■ Problem: For each line below, check for the word "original", then state how many lines contain it, with no other output.

Content starts

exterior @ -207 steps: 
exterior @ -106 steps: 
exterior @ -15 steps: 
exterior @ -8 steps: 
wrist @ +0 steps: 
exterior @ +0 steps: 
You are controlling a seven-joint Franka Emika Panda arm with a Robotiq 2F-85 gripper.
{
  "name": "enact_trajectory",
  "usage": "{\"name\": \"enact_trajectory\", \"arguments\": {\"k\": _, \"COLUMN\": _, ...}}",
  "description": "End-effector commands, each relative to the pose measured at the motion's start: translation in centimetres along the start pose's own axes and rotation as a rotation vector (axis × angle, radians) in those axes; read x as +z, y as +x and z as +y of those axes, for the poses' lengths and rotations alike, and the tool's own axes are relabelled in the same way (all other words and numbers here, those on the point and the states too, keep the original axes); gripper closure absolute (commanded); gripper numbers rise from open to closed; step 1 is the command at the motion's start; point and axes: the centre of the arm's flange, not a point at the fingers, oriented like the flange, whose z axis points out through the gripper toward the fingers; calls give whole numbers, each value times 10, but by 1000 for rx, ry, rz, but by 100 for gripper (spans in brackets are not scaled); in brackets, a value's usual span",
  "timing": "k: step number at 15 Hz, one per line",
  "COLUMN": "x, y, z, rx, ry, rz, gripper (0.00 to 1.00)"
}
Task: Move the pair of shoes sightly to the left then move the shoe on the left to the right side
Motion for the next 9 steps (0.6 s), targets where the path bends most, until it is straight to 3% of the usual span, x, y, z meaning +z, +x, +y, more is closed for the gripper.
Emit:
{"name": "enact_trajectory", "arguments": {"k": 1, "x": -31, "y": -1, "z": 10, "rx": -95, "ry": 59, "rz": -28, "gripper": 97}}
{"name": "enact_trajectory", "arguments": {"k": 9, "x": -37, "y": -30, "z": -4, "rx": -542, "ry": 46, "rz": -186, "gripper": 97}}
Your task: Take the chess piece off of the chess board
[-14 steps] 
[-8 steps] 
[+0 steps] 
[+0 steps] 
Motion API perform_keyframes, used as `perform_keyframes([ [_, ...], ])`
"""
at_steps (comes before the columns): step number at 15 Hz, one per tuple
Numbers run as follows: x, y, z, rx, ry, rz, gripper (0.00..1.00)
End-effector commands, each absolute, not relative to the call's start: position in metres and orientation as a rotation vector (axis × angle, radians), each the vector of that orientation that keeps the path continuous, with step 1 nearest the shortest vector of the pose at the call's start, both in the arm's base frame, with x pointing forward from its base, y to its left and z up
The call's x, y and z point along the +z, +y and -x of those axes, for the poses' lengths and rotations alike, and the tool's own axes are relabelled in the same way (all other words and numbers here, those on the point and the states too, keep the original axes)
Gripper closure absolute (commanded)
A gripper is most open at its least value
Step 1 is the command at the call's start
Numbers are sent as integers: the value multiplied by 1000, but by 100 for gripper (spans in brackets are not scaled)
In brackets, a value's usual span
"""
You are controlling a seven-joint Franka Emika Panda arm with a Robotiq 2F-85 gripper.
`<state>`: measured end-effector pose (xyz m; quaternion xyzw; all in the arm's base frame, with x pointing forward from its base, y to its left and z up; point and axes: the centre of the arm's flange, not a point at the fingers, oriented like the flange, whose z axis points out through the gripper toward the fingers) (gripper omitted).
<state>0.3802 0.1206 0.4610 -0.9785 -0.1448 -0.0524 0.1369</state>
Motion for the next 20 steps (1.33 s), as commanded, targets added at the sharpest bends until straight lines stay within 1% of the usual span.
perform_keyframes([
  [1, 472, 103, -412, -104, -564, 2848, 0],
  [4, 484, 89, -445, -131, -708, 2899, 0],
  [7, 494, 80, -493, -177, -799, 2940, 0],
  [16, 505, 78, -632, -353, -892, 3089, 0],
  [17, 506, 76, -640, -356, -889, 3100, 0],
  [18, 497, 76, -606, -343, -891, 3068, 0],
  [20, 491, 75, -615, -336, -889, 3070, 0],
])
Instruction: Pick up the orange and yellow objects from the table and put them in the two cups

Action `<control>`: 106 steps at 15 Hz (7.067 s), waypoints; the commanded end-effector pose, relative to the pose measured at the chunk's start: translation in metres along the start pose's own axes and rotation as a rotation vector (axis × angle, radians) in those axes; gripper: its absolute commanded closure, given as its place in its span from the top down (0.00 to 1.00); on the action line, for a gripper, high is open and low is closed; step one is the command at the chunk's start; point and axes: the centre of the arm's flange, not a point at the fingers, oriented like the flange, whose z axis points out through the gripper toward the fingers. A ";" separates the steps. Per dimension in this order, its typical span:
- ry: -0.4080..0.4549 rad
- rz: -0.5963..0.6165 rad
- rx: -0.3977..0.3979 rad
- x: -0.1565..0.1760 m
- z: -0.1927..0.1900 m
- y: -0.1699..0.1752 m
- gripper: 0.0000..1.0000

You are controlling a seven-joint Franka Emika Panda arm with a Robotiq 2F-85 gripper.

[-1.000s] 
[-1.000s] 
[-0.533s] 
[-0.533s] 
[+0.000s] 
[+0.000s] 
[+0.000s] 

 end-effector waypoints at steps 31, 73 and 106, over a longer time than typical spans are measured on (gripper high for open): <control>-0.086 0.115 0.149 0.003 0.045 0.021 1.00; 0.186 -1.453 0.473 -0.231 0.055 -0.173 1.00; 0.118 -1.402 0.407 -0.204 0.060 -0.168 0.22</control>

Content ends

■ Result below: 2